▶ _Exercise requirements_:
When a line of the records contains "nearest", copy it.

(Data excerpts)
- - -

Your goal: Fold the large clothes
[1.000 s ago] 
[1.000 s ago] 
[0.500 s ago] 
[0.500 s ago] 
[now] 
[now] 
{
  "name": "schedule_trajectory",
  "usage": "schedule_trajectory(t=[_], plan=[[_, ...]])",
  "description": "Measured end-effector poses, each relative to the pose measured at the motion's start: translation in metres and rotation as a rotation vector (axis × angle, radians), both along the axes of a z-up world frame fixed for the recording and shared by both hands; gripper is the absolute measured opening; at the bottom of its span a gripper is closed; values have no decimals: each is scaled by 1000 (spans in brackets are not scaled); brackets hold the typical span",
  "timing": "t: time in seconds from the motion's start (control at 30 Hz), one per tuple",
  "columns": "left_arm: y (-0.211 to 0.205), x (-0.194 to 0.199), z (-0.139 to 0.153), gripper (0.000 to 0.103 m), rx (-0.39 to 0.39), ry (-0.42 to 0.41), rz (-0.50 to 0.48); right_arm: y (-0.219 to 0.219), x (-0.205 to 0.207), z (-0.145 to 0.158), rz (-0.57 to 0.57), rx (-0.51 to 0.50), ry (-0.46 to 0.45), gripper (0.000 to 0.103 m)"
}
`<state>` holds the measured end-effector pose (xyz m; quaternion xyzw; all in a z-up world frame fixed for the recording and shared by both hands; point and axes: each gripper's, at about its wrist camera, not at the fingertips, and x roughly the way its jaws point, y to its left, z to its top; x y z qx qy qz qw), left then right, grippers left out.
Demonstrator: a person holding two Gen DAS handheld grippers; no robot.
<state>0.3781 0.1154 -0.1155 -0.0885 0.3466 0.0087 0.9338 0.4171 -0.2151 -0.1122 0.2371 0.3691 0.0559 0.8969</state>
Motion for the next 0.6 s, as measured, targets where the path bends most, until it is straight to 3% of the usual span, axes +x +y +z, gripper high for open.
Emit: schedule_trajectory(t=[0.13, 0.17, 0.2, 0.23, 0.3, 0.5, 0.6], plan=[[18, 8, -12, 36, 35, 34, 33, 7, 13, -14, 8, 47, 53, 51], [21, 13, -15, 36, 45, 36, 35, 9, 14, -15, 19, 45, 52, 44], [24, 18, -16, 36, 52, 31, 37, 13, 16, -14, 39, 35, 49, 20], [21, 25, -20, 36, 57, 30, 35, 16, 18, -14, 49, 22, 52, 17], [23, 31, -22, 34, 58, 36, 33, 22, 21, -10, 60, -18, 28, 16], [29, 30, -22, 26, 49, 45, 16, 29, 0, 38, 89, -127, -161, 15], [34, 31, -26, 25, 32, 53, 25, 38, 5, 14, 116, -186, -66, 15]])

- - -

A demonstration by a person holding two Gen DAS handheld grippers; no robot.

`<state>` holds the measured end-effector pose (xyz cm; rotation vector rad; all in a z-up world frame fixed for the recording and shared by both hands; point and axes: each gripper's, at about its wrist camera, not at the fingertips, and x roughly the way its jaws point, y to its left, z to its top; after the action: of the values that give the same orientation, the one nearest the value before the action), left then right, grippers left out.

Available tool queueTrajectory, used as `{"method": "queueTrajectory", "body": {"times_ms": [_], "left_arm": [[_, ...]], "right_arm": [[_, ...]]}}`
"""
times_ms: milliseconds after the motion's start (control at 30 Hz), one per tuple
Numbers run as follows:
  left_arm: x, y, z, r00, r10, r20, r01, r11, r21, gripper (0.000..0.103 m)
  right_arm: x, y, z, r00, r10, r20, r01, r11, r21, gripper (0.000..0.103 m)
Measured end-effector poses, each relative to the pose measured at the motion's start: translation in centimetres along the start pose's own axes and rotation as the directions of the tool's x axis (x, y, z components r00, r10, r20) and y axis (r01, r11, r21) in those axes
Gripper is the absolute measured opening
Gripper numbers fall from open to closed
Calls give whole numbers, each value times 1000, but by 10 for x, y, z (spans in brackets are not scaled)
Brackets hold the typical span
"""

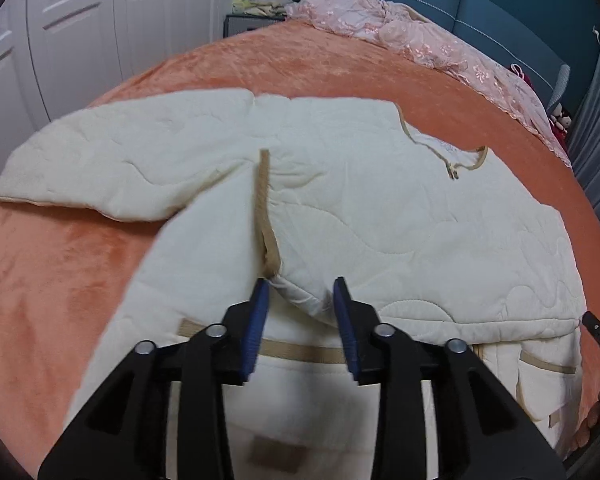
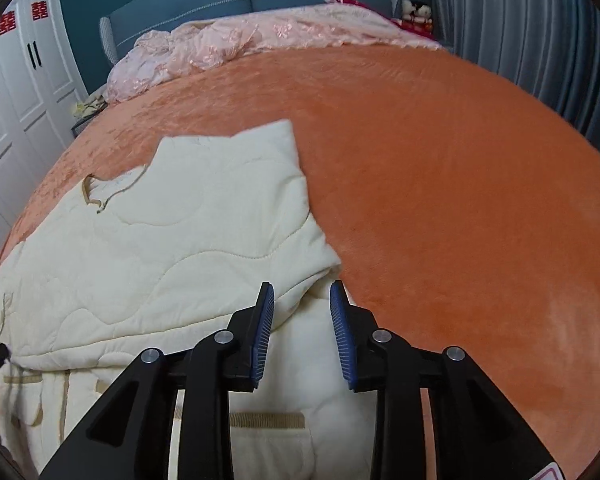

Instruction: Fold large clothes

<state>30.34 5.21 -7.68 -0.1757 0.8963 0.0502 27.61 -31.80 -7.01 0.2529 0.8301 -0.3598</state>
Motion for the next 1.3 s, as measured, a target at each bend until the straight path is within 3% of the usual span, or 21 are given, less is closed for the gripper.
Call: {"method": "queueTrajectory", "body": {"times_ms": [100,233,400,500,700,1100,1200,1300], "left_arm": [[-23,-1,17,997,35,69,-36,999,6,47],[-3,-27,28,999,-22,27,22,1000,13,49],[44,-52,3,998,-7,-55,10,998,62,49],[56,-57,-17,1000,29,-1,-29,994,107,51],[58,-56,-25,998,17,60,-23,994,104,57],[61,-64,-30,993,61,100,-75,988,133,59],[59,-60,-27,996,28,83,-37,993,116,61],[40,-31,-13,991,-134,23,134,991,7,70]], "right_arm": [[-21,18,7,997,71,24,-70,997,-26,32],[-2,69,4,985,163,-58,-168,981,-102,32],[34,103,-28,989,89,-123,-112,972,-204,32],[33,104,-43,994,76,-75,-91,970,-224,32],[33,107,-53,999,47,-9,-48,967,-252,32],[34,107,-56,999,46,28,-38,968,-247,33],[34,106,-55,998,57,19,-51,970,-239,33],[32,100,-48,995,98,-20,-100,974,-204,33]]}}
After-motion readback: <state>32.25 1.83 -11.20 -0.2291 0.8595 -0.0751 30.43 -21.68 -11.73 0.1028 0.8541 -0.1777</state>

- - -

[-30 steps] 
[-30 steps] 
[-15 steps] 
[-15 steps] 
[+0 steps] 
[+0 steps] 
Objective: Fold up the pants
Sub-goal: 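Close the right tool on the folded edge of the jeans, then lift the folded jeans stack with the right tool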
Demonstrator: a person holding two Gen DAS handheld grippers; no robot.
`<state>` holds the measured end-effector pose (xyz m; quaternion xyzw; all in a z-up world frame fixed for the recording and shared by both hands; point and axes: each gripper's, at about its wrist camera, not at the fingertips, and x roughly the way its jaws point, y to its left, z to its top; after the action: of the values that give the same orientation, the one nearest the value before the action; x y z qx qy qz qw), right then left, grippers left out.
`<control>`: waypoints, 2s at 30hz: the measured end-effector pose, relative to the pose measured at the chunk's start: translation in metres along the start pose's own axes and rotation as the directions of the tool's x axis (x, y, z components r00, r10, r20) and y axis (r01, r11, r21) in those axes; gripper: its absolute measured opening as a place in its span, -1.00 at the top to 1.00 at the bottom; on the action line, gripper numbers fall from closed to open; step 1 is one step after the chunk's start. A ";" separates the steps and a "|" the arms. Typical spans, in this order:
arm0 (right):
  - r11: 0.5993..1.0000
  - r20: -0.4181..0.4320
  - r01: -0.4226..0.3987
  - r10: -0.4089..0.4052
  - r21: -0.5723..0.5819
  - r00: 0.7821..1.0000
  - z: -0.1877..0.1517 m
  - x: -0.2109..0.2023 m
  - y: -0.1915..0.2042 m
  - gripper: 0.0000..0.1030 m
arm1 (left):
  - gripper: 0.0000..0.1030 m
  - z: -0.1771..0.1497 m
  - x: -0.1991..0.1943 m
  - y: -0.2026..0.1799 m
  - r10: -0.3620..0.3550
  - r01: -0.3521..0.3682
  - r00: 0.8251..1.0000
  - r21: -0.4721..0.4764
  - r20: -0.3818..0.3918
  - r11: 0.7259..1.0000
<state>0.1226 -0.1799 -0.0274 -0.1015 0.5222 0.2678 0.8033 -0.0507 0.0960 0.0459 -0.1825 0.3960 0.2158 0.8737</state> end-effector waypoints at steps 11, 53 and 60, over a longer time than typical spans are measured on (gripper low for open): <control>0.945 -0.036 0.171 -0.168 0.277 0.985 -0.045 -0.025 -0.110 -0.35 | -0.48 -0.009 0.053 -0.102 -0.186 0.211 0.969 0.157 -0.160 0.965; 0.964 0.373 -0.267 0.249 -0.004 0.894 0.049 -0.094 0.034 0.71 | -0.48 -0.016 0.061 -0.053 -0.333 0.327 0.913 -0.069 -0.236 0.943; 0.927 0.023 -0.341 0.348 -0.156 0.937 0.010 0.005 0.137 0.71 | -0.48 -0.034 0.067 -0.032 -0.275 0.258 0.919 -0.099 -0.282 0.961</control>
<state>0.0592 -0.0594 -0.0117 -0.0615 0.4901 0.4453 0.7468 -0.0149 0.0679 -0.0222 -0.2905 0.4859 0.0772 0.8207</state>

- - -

▶ _Finished task_:
`<state>` holds the measured end-effector pose (xyz cm; rotation vector rad; all in a z-up world frame fixed for the recording and shared by both hands; point and axes: each gripper's, at about its wrist camera, not at the fingertips, and x roughly the way its jaws point, y to its left, z to its top; after the action: of the values that give the same orientation, the one nearest the value before the action), left then right, grippers left out.
`<state>` holds the measured end-effector pose (xyz m; quaternion xyzw; all in a z-up world frame fixed for the recording and shared by both hands; point and axes: each gripper's, at about its wrist camera, not at the fingertips, and x roughly the way its jaws point, y to its left, z to its top; after the action: of the values that give the same orientation, the one nearest the value before the action; x y z qx qy qz qw), right then left, grippers left out.

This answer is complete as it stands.